In the material below, find each line with the word "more" and copy it.
___ INFORMATION SUPPLIED
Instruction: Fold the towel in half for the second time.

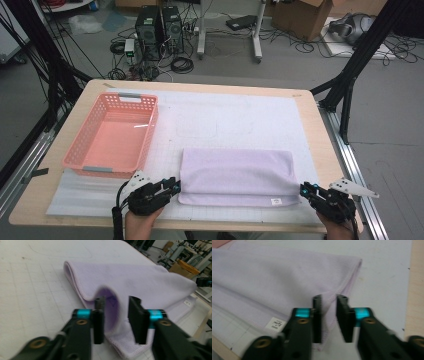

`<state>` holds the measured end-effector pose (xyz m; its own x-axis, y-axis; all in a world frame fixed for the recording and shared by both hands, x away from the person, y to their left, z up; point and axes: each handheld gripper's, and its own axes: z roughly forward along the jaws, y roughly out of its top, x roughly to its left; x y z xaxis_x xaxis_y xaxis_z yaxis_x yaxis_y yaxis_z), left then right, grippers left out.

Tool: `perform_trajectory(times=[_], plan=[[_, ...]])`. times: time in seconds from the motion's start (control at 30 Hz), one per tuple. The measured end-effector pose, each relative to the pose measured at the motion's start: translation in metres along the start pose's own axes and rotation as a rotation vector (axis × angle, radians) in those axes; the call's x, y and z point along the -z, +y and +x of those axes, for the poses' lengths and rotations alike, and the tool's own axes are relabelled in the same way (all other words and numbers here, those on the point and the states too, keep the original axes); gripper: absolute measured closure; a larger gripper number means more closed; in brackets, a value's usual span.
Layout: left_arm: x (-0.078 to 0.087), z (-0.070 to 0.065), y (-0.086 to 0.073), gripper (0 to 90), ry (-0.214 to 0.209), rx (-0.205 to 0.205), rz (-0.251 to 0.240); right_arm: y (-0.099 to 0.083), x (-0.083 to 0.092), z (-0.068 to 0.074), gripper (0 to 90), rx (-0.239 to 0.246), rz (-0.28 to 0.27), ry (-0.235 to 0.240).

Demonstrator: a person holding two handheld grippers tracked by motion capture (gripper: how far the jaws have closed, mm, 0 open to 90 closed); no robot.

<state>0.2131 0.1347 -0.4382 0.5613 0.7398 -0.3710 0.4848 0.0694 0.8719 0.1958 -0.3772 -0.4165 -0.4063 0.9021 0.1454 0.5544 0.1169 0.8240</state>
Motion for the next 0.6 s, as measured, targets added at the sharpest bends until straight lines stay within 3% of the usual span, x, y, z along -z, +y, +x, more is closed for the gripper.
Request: perform_trajectory(times=[0.07,0.13,0.2,0.3,0.37,0.43,0.47,0.53,0.6], plan=[[0.001,0.0,0.008,53.1,0.008,-0.019,-0.021,0.005,0.006,-0.004,62.6,-0.026,-0.047,-0.012],[-0.002,0.003,0.015,47.1,0.008,-0.019,-0.017,0.012,0.008,-0.005,62.1,-0.014,-0.067,-0.025],[-0.008,0.007,0.019,44.4,-0.016,0.006,-0.007,0.015,0.005,-0.003,61.4,-0.005,-0.061,-0.001],[-0.02,0.007,0.019,44.6,-0.032,-0.003,0.05,0.013,-0.009,0.005,58.7,0.036,-0.009,0.087],[-0.029,0.006,0.015,48.8,-0.025,-0.02,0.128,0.012,-0.017,0.011,58.4,0.076,0.033,0.122],[-0.034,0.004,0.011,56.2,-0.015,-0.013,0.17,0.011,-0.024,0.016,58.9,0.097,0.055,0.116],[-0.035,0.003,0.009,62.7,-0.014,-0.017,0.177,0.011,-0.027,0.017,63.7,0.11,0.064,0.1],[-0.034,0.001,0.008,80.3,-0.007,-0.036,0.177,0.01,-0.03,0.018,83.2,0.138,0.081,0.068],[-0.031,0.0,0.009,85.6,-0.021,-0.036,0.166,0.01,-0.03,0.017,86.0,0.145,0.076,0.07]])
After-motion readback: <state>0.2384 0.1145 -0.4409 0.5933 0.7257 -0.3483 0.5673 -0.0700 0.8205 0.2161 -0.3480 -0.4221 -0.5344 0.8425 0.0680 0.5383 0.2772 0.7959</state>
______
(EXERCISE OUTPUT)
Tool: `perform_trajectory(times=[_], plan=[[_, ...]])`. times: time in seconds from the motion's start (control at 30 Hz), one per tuple. The measured end-effector pose, each relative to the pose measured at the motion's start: translation in metres along the start pose's own axes and rotation as a rotation vector (axis × angle, radians) in those axes; the call's x, y and z point along the -z, +y and +x of those axes, for the poses' lengths and rotations alike, and the tool's own axes are relabelled in the same way (all other words and numbers here, those on the point and the states too, keep the original axes); gripper: absolute measured closure; a larger gripper number means more closed; in brackets, a value's usual span.
Motion for the next 0.6 s, as measured, targets added at the sharpest bends until straight lines stay within 3% of the usual span, x, y, z along -z, +y, +x, more is closed for the gripper.

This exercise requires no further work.